O único cardeal da Austrália, George
Pell, disse que a Igreja iria cooperar plenamente com o novo inquérito, o
que pode obrigar as testemunhas a prestarem depoimento e produzirem
documentos, e que ele não acreditava que a Igreja Católica foi o autor
principal.
“Nós não estamos interessados em negar a
extensão do delito na igreja católica. Nós nos opomos a ser algo
exagerado, nós contestamos ser descrito como ‘se a Igreja fosse a
única’”, disse Pell, que também é arcebispo de Sydney.
Gillard convocou o inquérito em face da
crescente pressão política depois de relatos de que ordens dentro da
Igreja Católica tinham encoberto acusações de abuso sexual e impedido
investigações policiais durante várias décadas em Nova Gales do Sul e
Victoria, os dois Estados mais populosos da Austrália.
Pell também disse que os padres deveriam
se recusar a ouvir confissões de supostos agressores de crianças para
garantir que os sacerdotes não fiquem presos ao sigilo do
confessionário.
“Se o padre sabe de antemão sobre tal
situação, o sacerdote deve se recusar a ouvir a confissão, este seria o
meu conselho.
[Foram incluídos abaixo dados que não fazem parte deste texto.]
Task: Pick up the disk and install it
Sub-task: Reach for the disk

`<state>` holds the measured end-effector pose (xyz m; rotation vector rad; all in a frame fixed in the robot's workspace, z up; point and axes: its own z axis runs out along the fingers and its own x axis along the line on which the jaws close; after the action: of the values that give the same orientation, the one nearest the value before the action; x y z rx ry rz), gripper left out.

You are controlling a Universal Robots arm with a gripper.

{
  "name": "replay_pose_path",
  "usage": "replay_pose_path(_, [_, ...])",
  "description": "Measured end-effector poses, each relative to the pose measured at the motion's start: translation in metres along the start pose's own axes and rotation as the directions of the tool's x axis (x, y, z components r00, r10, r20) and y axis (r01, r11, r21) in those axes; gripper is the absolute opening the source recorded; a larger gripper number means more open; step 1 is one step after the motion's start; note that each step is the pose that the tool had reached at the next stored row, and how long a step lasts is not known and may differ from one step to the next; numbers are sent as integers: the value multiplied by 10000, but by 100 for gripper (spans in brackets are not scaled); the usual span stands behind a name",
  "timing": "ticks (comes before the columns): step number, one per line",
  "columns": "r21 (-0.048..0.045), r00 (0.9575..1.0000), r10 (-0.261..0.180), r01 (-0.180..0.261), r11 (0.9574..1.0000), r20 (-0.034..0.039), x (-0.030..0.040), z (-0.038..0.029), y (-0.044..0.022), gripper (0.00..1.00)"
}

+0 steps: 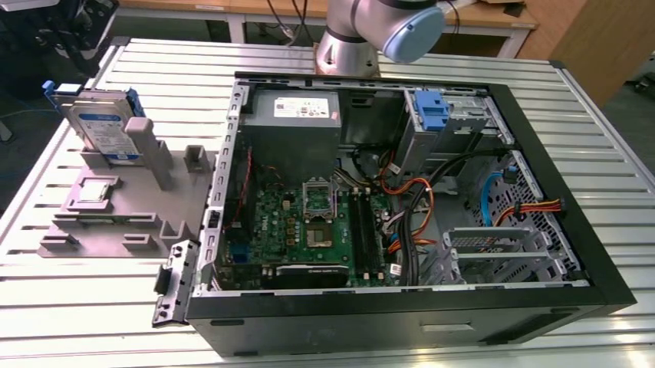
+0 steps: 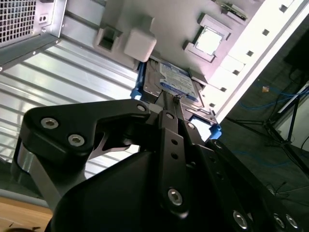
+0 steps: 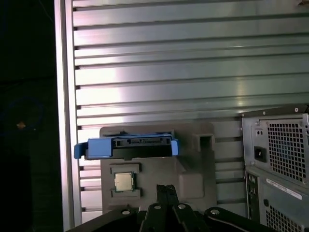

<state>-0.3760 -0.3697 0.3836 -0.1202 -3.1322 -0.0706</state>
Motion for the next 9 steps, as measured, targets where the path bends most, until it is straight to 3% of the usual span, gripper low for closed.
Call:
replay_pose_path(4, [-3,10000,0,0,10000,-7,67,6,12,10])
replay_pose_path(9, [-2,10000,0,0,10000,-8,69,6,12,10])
Eu nunca ouviria a confissão de um padre que fosse
suspeito de uma coisa dessas”, afirmou o sacerdote.
O ex-policial Peter Fox provocou um
protesto nacional na semana passada, quando alegou que a Igreja Católica
havia encoberto abusos cometidos por sacerdotes em Hunter Valley,
região ao norte de Sydney. Suas acusações levaram a uma nova
investigação que está sendo convocada.
A Igreja Católica é a maior da Austrália, com 5,4 milhões de fiéis, representando cerca de um em cada quatro australianos.